◆ Assignment ◆
Which lines of the entries below contain the string "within"? Copy each one.

◆ Material to process ◆
===============

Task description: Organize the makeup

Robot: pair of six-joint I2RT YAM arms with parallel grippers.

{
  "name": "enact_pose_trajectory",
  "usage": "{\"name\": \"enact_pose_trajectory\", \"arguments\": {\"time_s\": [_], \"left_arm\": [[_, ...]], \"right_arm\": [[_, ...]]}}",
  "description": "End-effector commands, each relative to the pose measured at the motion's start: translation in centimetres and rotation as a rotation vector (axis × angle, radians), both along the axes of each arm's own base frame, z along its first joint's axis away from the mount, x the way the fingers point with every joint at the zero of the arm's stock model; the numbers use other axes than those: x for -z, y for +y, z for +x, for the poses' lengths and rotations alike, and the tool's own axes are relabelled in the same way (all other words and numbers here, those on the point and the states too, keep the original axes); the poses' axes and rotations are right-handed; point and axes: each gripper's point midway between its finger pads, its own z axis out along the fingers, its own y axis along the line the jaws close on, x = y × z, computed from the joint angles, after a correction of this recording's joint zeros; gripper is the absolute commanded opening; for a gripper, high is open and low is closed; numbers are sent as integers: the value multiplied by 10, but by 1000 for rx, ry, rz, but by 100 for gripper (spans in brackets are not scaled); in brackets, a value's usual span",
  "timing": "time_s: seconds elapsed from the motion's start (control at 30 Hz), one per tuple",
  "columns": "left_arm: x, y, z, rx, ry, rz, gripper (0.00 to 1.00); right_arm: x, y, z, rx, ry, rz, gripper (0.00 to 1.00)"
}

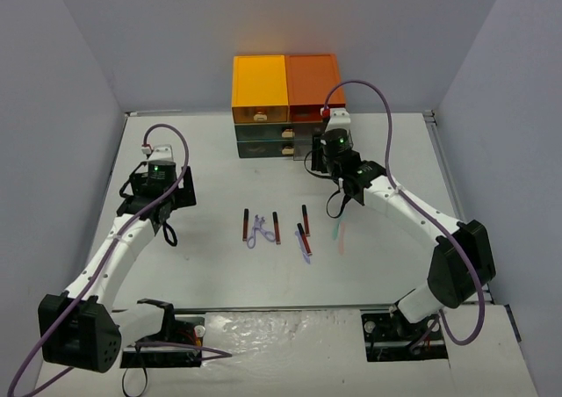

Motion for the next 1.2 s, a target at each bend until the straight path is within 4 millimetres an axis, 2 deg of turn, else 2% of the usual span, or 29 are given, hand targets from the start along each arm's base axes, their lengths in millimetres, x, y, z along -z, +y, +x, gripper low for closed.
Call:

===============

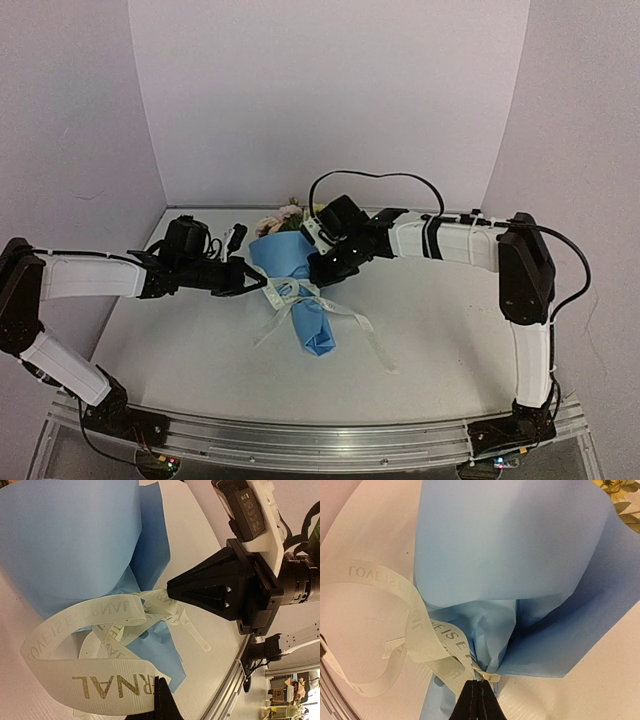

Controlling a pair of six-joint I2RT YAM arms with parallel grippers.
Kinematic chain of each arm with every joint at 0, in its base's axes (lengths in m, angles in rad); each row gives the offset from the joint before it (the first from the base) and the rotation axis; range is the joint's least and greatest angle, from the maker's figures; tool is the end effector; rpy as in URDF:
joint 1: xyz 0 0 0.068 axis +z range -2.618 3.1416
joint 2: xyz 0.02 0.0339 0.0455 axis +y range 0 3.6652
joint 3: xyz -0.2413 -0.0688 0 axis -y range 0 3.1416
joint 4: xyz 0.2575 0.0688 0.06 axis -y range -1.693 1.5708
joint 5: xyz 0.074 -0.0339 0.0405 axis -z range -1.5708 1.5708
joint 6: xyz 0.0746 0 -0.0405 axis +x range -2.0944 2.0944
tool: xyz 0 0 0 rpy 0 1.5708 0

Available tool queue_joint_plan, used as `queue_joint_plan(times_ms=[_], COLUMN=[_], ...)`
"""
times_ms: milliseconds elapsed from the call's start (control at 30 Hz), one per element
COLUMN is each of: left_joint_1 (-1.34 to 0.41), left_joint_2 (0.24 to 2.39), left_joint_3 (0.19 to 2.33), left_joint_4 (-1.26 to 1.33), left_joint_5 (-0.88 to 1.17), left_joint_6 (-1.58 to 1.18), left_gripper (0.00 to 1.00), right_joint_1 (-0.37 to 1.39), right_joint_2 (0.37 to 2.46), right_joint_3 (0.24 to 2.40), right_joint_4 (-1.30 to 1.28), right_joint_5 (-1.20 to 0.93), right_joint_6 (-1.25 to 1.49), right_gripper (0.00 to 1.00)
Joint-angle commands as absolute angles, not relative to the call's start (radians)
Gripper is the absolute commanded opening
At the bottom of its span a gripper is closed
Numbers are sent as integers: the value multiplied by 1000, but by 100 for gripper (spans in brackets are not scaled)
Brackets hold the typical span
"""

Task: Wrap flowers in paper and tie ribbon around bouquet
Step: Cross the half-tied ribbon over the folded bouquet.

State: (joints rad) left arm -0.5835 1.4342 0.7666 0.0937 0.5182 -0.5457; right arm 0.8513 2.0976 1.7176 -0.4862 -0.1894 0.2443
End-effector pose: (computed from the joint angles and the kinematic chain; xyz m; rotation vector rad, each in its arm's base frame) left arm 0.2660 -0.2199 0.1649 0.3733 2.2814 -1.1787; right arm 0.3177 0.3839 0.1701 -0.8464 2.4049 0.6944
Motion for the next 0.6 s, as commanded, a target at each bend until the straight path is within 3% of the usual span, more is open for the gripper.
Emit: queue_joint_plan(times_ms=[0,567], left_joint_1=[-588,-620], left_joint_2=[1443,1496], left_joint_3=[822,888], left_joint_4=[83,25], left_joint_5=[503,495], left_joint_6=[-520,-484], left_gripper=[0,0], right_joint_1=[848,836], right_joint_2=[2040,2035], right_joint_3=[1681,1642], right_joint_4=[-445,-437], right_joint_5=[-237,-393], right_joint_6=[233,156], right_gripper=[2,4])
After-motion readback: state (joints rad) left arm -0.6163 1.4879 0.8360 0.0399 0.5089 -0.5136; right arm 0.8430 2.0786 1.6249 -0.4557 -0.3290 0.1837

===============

◆ Exercise solution ◆
Motion for the next 1.2 s, a target at each bend until the straight path is within 4 millimetres an axis, 2 deg of turn, else 2% of the usual span, or 29 are given, hand targets from the start along each arm's base axes, their lengths in millimetres, x, y, z along -z, +y, +x, gripper low for closed.
Motion for the next 0.6 s, as commanded, a target at each bend until the straight path is within 3% of the usual span, more is open for the gripper.

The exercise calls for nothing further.